Lilu: You mean not everyone knows the blumpkin?!?

What kind of world are we living in?!

Chris: NICE.

I also asked my friend Kristin the other day if someone had a broken fake leg, would it be called a...

...wait for it...

"Pathetic Prosthetic"

The Pathetic Prosthetics

How's THAT for a cool rock band name?!

Lurya..blah blah..whatever: Thanks! And I am really grateful for what you will buy soon even though I have not a fucking clue what you're talking about!


Organic Meatbag said...

I manscape as well...I can't believe I just admitted that... well, I don't do the chest anymore, but...yeah...there is something seriously wrong with this conversation...

Jen said...

Just wait till that shit starts to grow back. My ex and I were bored one day and decided a shave was in order for me, I have a beautiful daughter from that escapade, anyway I left the next day for a week long business trip with 8 hour meetings each day. I have never been in such agony of want to scratch but unable to for fear everyone would think I had the crabs.

Unknown said...

I hope you did the whole thing with designs and shit when your test was done. You could have been your own motivational poster. How does one go about shaving balls? To me it would be kind of like shaving the weenus. Too many fucking wrinkles.

Gauche said...


Kirsten said...

I'm still LMAO about the 6 million dollar man's penis making that sound!!!

Moooooog35 said...

Organic: Thanks for sharing.

now..please leave the circle immediately.
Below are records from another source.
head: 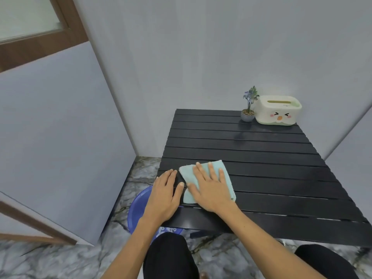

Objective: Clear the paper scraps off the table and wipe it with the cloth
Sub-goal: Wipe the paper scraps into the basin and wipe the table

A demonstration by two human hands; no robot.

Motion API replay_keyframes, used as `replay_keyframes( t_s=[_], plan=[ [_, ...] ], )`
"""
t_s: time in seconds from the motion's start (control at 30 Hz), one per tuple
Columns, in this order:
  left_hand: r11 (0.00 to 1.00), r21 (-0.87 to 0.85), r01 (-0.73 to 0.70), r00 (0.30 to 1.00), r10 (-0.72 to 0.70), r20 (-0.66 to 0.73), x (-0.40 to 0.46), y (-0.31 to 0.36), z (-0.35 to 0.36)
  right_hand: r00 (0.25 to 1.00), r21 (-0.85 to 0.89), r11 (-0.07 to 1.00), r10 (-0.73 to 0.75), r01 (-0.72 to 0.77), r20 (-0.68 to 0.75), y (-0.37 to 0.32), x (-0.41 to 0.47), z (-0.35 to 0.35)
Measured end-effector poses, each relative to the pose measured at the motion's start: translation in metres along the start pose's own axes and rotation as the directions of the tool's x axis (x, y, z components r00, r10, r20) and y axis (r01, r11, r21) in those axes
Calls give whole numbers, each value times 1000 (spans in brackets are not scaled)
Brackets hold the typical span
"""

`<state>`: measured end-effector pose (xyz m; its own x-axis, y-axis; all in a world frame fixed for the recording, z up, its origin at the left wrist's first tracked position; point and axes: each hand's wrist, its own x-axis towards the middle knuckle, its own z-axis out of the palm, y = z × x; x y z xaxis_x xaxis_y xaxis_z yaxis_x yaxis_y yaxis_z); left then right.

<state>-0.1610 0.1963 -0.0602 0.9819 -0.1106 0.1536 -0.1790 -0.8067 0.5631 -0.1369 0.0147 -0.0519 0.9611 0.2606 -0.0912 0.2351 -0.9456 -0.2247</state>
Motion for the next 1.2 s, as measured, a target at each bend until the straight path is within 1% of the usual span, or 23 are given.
replay_keyframes(
  t_s=[0.1,0.2,0.33,0.47,0.53,0.6,0.67,0.8,0.87,0.93,1.0,1.2],
  plan=[
    [1000,-2,-4,1000,4,-2,0,0,0,995,-1,995,-98,98,22,14,-17,-2],
    [1000,9,-5,1000,5,3,1,-1,0,996,-25,996,-89,89,10,38,-37,-4],
    [999,31,-11,1000,11,-5,1,0,1,997,-32,997,70,-71,-31,75,-50,-11],
    [997,71,-22,1000,24,-16,0,1,2,969,21,969,245,-245,-36,99,-36,-18],
    [997,79,-26,999,27,-19,1,0,2,952,41,953,303,-301,-51,98,-22,-17],
    [995,99,-34,999,36,-16,1,1,4,944,46,945,325,-323,-51,92,-8,-15],
    [993,115,-40,999,41,-10,2,4,6,959,39,959,281,-280,-41,86,1,-14],
    [994,106,-27,1000,27,1,8,18,16,996,8,996,84,-84,-24,86,-7,-12],
    [996,81,-33,999,33,3,12,28,21,1000,17,1000,-6,6,-9,88,-21,-10],
    [996,69,-54,999,53,12,15,39,26,999,24,999,-49,49,-11,91,-39,-9],
    [994,68,-81,996,80,26,17,49,32,999,4,999,-33,33,-36,95,-59,-8],
    [983,108,-152,987,146,60,21,78,54,991,-47,993,100,-105,-89,120,-107,-8]
  ],
)
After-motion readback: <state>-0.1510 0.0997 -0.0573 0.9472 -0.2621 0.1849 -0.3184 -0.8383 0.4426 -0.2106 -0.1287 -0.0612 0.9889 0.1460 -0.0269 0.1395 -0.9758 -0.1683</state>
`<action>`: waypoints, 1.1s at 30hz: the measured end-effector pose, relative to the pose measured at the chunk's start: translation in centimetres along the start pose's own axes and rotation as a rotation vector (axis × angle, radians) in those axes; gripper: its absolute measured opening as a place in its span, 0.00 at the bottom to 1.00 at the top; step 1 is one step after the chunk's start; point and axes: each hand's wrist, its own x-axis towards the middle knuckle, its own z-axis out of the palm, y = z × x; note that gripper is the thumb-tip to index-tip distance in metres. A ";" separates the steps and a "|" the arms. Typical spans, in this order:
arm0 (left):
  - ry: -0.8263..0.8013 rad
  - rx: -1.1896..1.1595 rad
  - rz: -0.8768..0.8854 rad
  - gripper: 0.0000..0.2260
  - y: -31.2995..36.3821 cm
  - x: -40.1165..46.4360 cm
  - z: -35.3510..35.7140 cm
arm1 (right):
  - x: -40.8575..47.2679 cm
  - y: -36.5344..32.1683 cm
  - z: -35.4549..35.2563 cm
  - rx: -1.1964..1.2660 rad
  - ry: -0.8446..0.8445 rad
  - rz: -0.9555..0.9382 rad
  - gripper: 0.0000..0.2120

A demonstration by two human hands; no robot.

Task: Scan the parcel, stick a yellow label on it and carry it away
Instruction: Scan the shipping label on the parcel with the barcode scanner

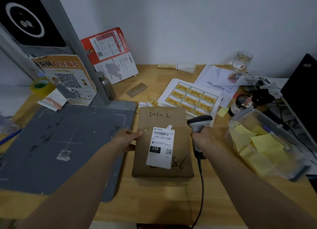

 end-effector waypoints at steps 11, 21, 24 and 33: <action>0.289 -0.054 0.028 0.14 -1.3 0.7 0.7 | 3.8 5.0 1.4 -0.088 -0.039 0.054 0.20; 0.465 -0.111 0.071 0.20 0.1 1.0 1.9 | 4.8 5.3 0.2 -0.197 0.065 -0.038 0.09; 0.506 -0.112 0.105 0.21 1.1 1.9 1.5 | 4.2 2.8 -0.3 -0.168 0.099 -0.146 0.09; 0.449 -0.069 0.098 0.16 4.3 7.8 -1.0 | 2.3 -9.3 1.8 -0.106 0.087 -0.490 0.04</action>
Jen: You had to shave your chest?!?

Etta: It would be easier to show you...

Gauche: *spatspat*

No idea what I mean by that.

Kirsten: Just think how hard it would have been for Lindsay not to laugh.


I said 'hard.'

JD at I Do Things said...

Jen from Redhead Ranting sent me over.

You had me at "blumpkin."

meleah rebeccah said...

Im still laughing at Crop Circles on your chest.....

Jill Pilgrim said...

A lady I know went in for a stress test and died. True story. Did I tell you that already? Because I feel like I may have.